● **Items from a dataset**

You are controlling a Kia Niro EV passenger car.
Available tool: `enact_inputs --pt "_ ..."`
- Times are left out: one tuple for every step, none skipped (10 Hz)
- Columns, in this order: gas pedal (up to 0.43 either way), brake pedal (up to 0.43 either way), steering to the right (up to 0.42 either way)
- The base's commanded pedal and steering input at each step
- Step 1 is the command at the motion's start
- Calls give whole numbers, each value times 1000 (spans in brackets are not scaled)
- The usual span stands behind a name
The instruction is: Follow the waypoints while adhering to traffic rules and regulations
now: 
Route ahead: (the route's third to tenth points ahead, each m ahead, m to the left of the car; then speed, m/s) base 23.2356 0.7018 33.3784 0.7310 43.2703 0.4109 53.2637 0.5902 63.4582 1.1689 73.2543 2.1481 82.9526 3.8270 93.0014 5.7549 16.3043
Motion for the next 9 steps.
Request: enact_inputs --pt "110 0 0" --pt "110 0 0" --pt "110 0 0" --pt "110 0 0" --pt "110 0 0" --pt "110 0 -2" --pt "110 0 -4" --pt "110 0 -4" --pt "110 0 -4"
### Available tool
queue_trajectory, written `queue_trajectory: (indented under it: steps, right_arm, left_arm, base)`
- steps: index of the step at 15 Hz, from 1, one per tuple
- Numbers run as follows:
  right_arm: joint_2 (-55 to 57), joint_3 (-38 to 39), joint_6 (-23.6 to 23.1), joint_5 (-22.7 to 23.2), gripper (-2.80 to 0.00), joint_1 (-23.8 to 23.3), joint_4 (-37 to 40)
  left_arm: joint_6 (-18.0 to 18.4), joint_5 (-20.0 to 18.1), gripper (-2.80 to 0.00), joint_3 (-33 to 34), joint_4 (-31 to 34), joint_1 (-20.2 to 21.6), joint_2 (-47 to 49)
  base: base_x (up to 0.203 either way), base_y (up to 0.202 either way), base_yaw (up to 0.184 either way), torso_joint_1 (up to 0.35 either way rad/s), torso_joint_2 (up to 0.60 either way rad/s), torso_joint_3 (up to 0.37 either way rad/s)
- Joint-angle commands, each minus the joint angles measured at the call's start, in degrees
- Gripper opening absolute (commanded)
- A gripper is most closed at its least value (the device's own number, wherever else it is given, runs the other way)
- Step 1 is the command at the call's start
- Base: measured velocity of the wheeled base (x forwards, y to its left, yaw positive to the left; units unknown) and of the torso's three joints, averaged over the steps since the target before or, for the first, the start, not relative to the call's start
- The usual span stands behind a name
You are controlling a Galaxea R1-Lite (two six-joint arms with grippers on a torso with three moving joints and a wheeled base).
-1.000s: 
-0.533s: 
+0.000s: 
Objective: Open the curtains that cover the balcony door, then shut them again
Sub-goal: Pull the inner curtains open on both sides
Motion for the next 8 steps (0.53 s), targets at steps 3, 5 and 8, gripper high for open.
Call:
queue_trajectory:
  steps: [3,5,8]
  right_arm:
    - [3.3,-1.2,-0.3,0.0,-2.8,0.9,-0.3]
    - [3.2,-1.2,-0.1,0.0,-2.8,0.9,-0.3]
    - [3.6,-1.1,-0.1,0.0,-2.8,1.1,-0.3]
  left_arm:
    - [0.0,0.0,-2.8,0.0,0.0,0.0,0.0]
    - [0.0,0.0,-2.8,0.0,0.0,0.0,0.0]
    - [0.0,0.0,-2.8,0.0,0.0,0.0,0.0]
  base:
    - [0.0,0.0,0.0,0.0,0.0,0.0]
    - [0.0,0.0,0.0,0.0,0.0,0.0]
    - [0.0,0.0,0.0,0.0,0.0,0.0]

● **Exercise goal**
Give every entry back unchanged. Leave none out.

● **Reply to the exercise**
You are controlling a Kia Niro EV passenger car.
Available tool: `enact_inputs --pt "_ ..."`
- Times are left out: one tuple for every step, none skipped (10 Hz)
- Columns, in this order: gas pedal (up to 0.43 either way), brake pedal (up to 0.43 either way), steering to the right (up to 0.42 either way)
- The base's commanded pedal and steering input at each step
- Step 1 is the command at the motion's start
- Calls give whole numbers, each value times 1000 (spans in brackets are not scaled)
- The usual span stands behind a name
The instruction is: Follow the waypoints while adhering to traffic rules and regulations
now: 
Route ahead: (the route's third to tenth points ahead, each m ahead, m to the left of the car; then speed, m/s) base 23.2356 0.7018 33.3784 0.7310 43.2703 0.4109 53.2637 0.5902 63.4582 1.1689 73.2543 2.1481 82.9526 3.8270 93.0014 5.7549 16.3043
Motion for the next 9 steps.
Request: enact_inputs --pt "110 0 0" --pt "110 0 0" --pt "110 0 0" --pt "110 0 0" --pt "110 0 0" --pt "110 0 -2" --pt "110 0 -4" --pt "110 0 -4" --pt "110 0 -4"
### Available tool
queue_trajectory, written `queue_trajectory: (indented under it: steps, right_arm, left_arm, base)`
- steps: index of the step at 15 Hz, from 1, one per tuple
- Numbers run as follows:
  right_arm: joint_2 (-55 to 57), joint_3 (-38 to 39), joint_6 (-23.6 to 23.1), joint_5 (-22.7 to 23.2), gripper (-2.80 to 0.00), joint_1 (-23.8 to 23.3), joint_4 (-37 to 40)
  left_arm: joint_6 (-18.0 to 18.4), joint_5 (-20.0 to 18.1), gripper (-2.80 to 0.00), joint_3 (-33 to 34), joint_4 (-31 to 34), joint_1 (-20.2 to 21.6), joint_2 (-47 to 49)
  base: base_x (up to 0.203 either way), base_y (up to 0.202 either way), base_yaw (up to 0.184 either way), torso_joint_1 (up to 0.35 either way rad/s), torso_joint_2 (up to 0.60 either way rad/s), torso_joint_3 (up to 0.37 either way rad/s)
- Joint-angle commands, each minus the joint angles measured at the call's start, in degrees
- Gripper opening absolute (commanded)
- A gripper is most closed at its least value (the device's own number, wherever else it is given, runs the other way)
- Step 1 is the command at the call's start
- Base: measured velocity of the wheeled base (x forwards, y to its left, yaw positive to the left; units unknown) and of the torso's three joints, averaged over the steps since the target before or, for the first, the start, not relative to the call's start
- The usual span stands behind a name
You are controlling a Galaxea R1-Lite (two six-joint arms with grippers on a torso with three moving joints and a wheeled base).
-1.000s: 
-0.533s: 
+0.000s: 
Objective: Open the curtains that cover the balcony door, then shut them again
Sub-goal: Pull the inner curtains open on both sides
Motion for the next 8 steps (0.53 s), targets at steps 3, 5 and 8, gripper high for open.
Call:
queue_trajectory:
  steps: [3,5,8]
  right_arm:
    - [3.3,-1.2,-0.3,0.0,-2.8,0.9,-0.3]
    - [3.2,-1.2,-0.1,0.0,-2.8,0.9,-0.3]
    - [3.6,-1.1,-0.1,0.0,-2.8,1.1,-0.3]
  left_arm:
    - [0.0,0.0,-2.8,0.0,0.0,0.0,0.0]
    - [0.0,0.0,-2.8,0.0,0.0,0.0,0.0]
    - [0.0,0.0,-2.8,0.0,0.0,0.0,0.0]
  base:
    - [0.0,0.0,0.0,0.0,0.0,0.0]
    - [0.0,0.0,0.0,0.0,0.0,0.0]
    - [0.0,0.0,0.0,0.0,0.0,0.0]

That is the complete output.